*WHAT YOU WILL DO*. Take the listing below and print exactly the lines starting at the line containing "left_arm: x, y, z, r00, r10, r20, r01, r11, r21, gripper" and ending at the line containing "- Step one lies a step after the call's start", both ends included, and no others.

*TASK INPUTS*.
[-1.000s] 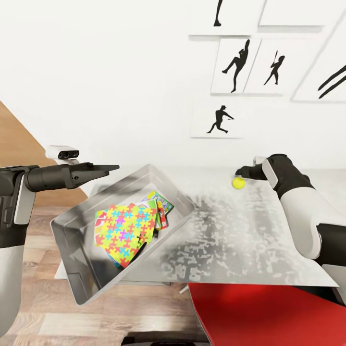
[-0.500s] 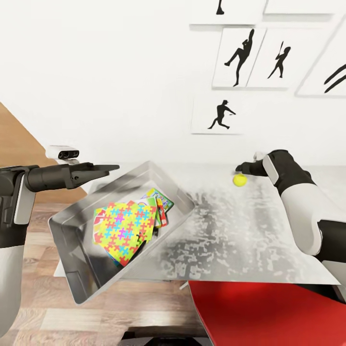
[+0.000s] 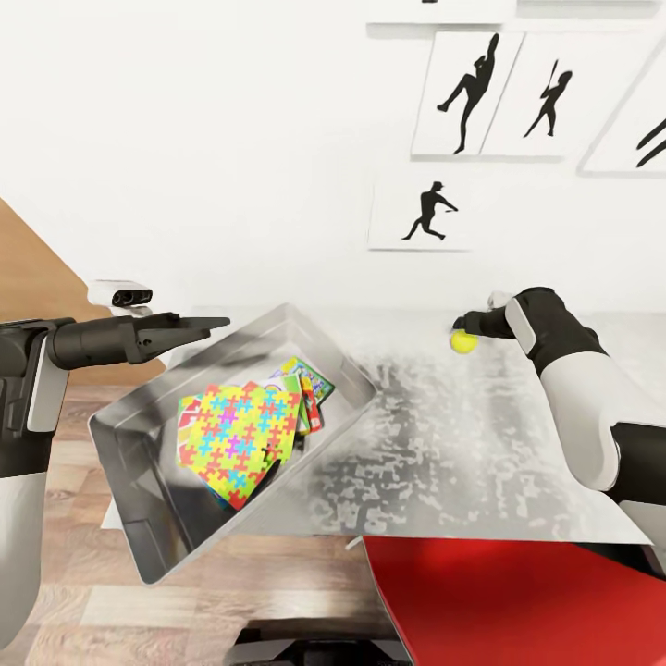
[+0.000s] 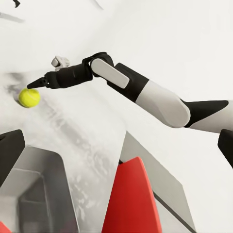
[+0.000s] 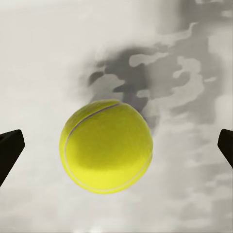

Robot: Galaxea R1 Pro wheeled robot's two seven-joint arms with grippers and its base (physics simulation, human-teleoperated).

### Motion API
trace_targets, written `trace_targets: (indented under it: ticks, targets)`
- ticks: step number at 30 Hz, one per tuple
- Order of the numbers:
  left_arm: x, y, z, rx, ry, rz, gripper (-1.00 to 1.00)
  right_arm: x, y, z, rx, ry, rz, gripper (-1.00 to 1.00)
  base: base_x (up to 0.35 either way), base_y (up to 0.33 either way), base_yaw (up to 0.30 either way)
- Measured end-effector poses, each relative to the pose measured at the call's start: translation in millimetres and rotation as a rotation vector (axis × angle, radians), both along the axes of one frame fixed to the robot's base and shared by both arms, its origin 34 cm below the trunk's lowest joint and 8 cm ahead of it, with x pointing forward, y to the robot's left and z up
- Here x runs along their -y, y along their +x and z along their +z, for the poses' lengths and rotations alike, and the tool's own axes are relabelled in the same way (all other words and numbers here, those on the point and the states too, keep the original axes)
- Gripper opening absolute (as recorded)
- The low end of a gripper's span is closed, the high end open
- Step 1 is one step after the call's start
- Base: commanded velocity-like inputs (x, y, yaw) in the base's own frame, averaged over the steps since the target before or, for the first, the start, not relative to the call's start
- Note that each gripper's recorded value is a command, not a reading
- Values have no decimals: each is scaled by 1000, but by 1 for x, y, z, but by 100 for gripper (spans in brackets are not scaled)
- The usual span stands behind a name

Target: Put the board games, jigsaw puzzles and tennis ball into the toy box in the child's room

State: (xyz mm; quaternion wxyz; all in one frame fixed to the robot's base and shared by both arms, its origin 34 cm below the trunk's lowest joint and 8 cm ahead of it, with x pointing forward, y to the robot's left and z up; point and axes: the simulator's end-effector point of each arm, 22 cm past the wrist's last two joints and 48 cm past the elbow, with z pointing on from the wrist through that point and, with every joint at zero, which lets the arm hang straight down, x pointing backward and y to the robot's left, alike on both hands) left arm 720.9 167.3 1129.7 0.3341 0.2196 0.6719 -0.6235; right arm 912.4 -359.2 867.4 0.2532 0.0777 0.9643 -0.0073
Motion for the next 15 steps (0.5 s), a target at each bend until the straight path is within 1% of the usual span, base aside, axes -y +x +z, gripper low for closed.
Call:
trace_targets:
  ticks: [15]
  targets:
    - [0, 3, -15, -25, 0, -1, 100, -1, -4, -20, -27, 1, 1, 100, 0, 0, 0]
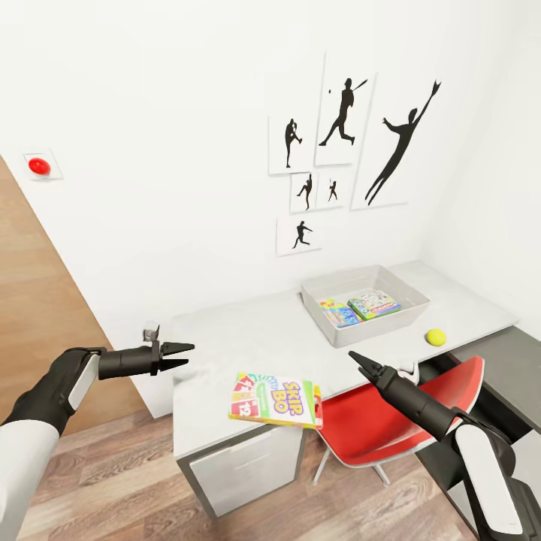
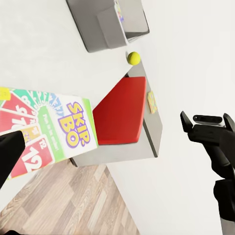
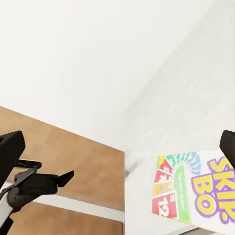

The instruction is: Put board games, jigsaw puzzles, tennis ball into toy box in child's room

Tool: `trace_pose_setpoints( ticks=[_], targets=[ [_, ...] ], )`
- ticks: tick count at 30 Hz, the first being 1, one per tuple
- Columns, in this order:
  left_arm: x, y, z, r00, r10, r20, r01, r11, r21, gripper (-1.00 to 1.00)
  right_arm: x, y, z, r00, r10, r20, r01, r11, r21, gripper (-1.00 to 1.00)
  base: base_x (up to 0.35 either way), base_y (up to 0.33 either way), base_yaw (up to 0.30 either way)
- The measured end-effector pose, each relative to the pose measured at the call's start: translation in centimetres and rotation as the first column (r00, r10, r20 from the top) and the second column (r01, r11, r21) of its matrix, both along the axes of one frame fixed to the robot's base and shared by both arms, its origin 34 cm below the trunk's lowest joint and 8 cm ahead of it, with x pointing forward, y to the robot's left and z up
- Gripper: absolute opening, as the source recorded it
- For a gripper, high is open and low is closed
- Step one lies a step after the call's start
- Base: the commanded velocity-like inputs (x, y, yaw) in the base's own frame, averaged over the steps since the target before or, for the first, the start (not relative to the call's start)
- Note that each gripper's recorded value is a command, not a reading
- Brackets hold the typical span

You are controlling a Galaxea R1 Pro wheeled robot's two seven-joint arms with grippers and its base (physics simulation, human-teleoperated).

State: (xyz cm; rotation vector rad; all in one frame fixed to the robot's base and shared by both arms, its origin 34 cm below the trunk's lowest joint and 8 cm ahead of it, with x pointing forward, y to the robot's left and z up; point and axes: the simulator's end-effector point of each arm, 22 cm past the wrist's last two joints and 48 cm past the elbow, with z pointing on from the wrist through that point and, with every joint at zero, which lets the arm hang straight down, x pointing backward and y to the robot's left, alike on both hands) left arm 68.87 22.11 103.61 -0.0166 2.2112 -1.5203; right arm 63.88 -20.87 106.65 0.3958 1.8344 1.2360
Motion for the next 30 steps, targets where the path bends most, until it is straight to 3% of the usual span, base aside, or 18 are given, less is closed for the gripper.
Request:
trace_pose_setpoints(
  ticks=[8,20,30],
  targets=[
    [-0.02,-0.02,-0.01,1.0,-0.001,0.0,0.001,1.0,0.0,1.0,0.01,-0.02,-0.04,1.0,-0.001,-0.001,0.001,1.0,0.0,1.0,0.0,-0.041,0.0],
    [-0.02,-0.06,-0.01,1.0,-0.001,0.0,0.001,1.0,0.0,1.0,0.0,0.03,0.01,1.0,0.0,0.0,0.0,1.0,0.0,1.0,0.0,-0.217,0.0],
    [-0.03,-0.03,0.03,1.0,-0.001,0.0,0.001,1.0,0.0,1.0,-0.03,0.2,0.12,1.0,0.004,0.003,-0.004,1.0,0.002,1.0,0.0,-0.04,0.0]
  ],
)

*RESPONSE TO THIS TASK*.
  left_arm: x, y, z, r00, r10, r20, r01, r11, r21, gripper (-1.00 to 1.00)
  right_arm: x, y, z, r00, r10, r20, r01, r11, r21, gripper (-1.00 to 1.00)
  base: base_x (up to 0.35 either way), base_y (up to 0.33 either way), base_yaw (up to 0.30 either way)
- The measured end-effector pose, each relative to the pose measured at the call's start: translation in centimetres and rotation as the first column (r00, r10, r20 from the top) and the second column (r01, r11, r21) of its matrix, both along the axes of one frame fixed to the robot's base and shared by both arms, its origin 34 cm below the trunk's lowest joint and 8 cm ahead of it, with x pointing forward, y to the robot's left and z up
- Gripper: absolute opening, as the source recorded it
- For a gripper, high is open and low is closed
- Step one lies a step after the call's start

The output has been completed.